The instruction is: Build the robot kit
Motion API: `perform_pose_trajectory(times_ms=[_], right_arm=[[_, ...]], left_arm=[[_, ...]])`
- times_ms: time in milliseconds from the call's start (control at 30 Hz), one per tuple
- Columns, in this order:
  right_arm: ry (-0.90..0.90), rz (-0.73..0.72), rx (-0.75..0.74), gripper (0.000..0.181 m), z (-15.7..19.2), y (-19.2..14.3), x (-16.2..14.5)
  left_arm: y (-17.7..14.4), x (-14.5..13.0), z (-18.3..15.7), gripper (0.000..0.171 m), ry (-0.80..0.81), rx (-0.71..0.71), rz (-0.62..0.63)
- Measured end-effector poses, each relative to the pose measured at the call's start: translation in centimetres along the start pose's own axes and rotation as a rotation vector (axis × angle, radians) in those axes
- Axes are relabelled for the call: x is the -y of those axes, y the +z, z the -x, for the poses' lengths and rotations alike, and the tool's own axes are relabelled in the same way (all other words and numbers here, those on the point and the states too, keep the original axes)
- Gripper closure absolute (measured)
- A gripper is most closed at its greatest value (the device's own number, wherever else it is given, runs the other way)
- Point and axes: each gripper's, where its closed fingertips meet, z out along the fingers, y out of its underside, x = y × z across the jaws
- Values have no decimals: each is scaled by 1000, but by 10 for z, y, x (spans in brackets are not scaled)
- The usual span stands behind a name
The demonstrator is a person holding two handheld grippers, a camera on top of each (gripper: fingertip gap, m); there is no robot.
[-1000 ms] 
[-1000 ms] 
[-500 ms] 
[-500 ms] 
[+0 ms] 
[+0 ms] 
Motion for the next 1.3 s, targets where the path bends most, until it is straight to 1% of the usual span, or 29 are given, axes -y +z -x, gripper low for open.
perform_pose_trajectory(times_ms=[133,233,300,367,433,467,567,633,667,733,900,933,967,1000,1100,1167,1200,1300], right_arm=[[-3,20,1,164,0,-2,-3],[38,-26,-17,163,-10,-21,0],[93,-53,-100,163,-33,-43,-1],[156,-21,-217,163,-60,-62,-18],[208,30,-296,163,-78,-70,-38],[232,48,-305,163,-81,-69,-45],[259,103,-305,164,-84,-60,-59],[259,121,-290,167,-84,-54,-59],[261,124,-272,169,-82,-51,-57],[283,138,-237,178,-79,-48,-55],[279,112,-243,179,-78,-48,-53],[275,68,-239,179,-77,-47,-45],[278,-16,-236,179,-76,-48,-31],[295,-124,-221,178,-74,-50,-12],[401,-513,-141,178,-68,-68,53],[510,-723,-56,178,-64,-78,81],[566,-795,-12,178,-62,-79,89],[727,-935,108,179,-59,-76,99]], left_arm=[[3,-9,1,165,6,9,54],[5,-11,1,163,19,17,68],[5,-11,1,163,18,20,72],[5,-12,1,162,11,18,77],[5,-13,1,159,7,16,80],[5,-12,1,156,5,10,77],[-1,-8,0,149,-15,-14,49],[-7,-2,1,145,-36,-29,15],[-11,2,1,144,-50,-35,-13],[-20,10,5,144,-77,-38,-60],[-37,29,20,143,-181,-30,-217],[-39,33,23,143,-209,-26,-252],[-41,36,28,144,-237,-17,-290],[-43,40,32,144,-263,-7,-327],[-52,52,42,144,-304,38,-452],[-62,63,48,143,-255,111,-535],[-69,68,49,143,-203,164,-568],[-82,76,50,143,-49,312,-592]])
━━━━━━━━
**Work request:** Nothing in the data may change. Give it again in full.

**Reply to the exercise:**
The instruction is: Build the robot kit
Motion API: `perform_pose_trajectory(times_ms=[_], right_arm=[[_, ...]], left_arm=[[_, ...]])`
- times_ms: time in milliseconds from the call's start (control at 30 Hz), one per tuple
- Columns, in this order:
  right_arm: ry (-0.90..0.90), rz (-0.73..0.72), rx (-0.75..0.74), gripper (0.000..0.181 m), z (-15.7..19.2), y (-19.2..14.3), x (-16.2..14.5)
  left_arm: y (-17.7..14.4), x (-14.5..13.0), z (-18.3..15.7), gripper (0.000..0.171 m), ry (-0.80..0.81), rx (-0.71..0.71), rz (-0.62..0.63)
- Measured end-effector poses, each relative to the pose measured at the call's start: translation in centimetres along the start pose's own axes and rotation as a rotation vector (axis × angle, radians) in those axes
- Axes are relabelled for the call: x is the -y of those axes, y the +z, z the -x, for the poses' lengths and rotations alike, and the tool's own axes are relabelled in the same way (all other words and numbers here, those on the point and the states too, keep the original axes)
- Gripper closure absolute (measured)
- A gripper is most closed at its greatest value (the device's own number, wherever else it is given, runs the other way)
- Point and axes: each gripper's, where its closed fingertips meet, z out along the fingers, y out of its underside, x = y × z across the jaws
- Values have no decimals: each is scaled by 1000, but by 10 for z, y, x (spans in brackets are not scaled)
- The usual span stands behind a name
The demonstrator is a person holding two handheld grippers, a camera on top of each (gripper: fingertip gap, m); there is no robot.
[-1000 ms] 
[-1000 ms] 
[-500 ms] 
[-500 ms] 
[+0 ms] 
[+0 ms] 
Motion for the next 1.3 s, targets where the path bends most, until it is straight to 1% of the usual span, or 29 are given, axes -y +z -x, gripper low for open.
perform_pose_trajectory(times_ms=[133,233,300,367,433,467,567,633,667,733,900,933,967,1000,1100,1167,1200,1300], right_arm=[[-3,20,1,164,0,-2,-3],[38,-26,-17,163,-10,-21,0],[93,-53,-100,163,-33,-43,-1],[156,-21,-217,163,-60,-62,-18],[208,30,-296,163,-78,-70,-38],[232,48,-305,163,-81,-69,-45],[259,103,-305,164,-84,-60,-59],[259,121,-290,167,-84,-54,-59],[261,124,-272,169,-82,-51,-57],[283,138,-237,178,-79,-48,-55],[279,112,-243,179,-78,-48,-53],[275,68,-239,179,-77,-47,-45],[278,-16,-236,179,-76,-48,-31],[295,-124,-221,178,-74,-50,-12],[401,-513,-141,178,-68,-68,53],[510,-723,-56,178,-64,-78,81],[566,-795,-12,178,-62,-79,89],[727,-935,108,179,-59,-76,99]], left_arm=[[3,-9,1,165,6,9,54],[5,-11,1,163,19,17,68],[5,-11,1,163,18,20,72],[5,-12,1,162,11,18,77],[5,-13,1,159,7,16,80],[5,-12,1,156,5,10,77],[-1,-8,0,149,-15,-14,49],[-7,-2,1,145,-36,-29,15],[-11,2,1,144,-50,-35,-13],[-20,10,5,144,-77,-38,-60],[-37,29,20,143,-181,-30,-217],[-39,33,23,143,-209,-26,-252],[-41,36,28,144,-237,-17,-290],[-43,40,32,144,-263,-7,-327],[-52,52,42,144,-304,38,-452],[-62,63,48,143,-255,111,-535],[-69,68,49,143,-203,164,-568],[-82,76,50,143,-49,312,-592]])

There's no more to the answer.